若是劉一鳴這樣賣關子,黃克武早就揮拳打去。可許一城亮出這副做派,黃克武不敢再問,就在後院裡打拳拿樁。許一城端著茶杯蹺著二郎腿,看黃克武一招一式練得認真,說其實克武你演技也不錯,不考慮去清華參加個話劇社什麼的麼,那裡的女學生不少。黃克武臉一低,繼續打拳。
「對了,克武,我問你個問題,你可得說實話。」許一城忽然道。
黃克武彷彿受到侮辱一般,一拍胸脯:「我可從來沒撒過謊。」許一城笑道:「一鳴這孩子一直攛掇我去奪五脈族長之位,他是心氣兒高。你跟著他起鬨,又是為什麼?」
黃克武怔了怔,開口答道:「我記得我小時候做寶題,每樣物件兒都拿麋子皮仔細擦拭過,我是真喜歡,捧在手裡可經心了。現在家裡風氣變了,好多人張嘴就是錢。我二叔有一次收了兩隻秦銅匭,每隻都出了大價錢,然後他居然當眾給砸了一個,說全天下就剩這獨一份了,結果那件價格當場翻了好幾番。是,錢是賺大了,可我總覺得這樣不對,很不對……」
許一城看他說得眼神有點發直,知道這孩子心思憨,碰到想不通的事情,容易鬱悶。他嘆道:「我當初離開五脈,多少也有這樣的原因在裡頭。」
「許叔您跟他們不一樣,跟著您,我覺得特舒坦,心裡踏實。」黃克武說得特認真。許一城呵呵一笑,還沒回答,外頭傳來腳步聲。隨即門簾一挑,進來的居然是毓方,身後跟著毓彭。
毓方不認識黃克武,只當他是小夥計,直接衝許一城開口問道:「您探聽得怎麼樣了?」
許一城道:「問出來了,把銅磬賣給裴翰林的是墾殖局的人,叫孫六子,右眼下面有顆大痣。」
一聽到「墾殖局」三個字,毓方和毓彭眼神陡然一凜。
這個墾殖局聽起來像是個農業機構,背景卻絕不簡單。此局設於民國十年,當時有一個天豐益的商號,偷偷盜伐東陵附近的樹木。毓彭無法阻止,求告政府。直隸省省長曹銳親自下令,嚴加查辦。不料曹銳根本是醉翁之意不在酒,他打著查辦的旗號派兵霸佔了東陵,成立了一個機構叫作墾植局,名為墾植,實為盜伐,一直肆無忌憚地亂砍亂伐。在宗室奔走運動之下,這局在民國十五年被裁撤,但東陵裡的儀樹、海樹被砍了個精光,成了禿山。

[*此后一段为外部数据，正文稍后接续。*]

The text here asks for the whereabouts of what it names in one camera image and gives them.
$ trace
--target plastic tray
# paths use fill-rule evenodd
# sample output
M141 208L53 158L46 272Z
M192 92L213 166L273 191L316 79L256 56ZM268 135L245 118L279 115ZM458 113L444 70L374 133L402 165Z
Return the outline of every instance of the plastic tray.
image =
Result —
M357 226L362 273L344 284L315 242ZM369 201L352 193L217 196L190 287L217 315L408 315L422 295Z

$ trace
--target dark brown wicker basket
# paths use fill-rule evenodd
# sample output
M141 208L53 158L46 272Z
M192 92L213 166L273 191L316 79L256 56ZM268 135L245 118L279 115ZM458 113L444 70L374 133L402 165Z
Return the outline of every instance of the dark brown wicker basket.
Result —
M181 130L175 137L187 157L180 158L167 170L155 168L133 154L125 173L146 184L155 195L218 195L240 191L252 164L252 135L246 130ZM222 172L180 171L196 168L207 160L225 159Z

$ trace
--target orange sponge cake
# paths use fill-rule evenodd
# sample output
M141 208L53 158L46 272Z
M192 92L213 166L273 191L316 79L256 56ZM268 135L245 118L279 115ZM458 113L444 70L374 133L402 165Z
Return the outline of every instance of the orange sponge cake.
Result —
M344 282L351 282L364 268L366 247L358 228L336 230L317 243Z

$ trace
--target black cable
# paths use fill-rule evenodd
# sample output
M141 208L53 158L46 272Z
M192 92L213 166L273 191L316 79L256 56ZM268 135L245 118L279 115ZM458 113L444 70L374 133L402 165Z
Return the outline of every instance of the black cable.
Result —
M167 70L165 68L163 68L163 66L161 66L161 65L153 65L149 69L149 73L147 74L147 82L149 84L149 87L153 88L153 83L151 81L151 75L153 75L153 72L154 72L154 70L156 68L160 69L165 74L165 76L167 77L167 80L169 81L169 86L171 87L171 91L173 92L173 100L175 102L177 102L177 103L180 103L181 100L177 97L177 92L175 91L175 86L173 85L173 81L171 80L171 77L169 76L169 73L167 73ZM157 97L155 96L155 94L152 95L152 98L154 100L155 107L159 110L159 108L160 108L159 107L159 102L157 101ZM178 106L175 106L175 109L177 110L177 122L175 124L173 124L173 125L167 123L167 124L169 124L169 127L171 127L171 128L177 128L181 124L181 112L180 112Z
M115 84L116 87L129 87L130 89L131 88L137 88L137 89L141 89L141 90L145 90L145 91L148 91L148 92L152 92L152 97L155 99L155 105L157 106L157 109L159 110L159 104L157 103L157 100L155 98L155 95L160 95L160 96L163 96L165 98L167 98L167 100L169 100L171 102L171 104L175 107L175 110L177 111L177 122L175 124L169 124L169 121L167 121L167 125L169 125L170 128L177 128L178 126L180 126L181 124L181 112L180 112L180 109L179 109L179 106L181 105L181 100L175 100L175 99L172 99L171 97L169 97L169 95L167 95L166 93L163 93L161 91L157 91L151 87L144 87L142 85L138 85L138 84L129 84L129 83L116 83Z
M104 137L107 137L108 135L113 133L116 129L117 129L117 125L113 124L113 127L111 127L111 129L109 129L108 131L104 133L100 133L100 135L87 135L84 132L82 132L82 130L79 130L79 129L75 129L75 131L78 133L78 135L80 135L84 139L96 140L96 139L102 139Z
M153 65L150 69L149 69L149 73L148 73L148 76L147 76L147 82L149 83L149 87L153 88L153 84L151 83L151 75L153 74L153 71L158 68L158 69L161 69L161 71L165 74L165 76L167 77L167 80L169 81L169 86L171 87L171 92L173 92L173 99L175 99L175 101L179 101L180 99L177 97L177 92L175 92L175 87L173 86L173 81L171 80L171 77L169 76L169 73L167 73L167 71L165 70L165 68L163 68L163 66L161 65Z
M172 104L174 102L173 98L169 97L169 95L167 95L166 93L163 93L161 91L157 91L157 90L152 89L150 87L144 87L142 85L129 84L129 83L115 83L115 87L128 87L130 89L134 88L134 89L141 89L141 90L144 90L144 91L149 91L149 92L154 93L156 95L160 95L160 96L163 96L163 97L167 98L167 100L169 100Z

毓彭憤憤道:「這些年我可沒少挨這些王八羔子欺負!一個個特別囂張,全不把咱們宗室放在眼裡。」毓方也黑著臉道:「這幾年墾殖局把東陵糟蹋得夠慘,想不到這些人貪心不足,竟要打陵寢的主意了!」
許一城止住兩個人發牢騷,開口問道:「只要有主兒就好,這個孫六子你們認識嗎?」
毓彭搖搖頭:「墾殖局的人都是從京郊、直隸、天津一帶招募來的流氓混混,盜伐時一擁而上,分了錢就一鬨而散,沒有固定編制。到底有多少人,什麼來歷,怕是連他們上司都搞不清楚。」說到這裡,毓彭忽然一頓,「不過墾殖局的賬房先生我倒認識,他管發錢的,說不定能知道。」
毓方斜眼不悅道:「那你還在這裡廢什麼話,不趕緊去問?」毓彭嚇得一縮脖子,連聲說好,然後轉身出去了。毓方又對許一城拱手:「等搞清楚孫六子的下落,還得勞煩許先生出手。」
許一城眯起眼睛,沒有回答,反而端起蓋碗,不緊不慢又啜了一口清茶。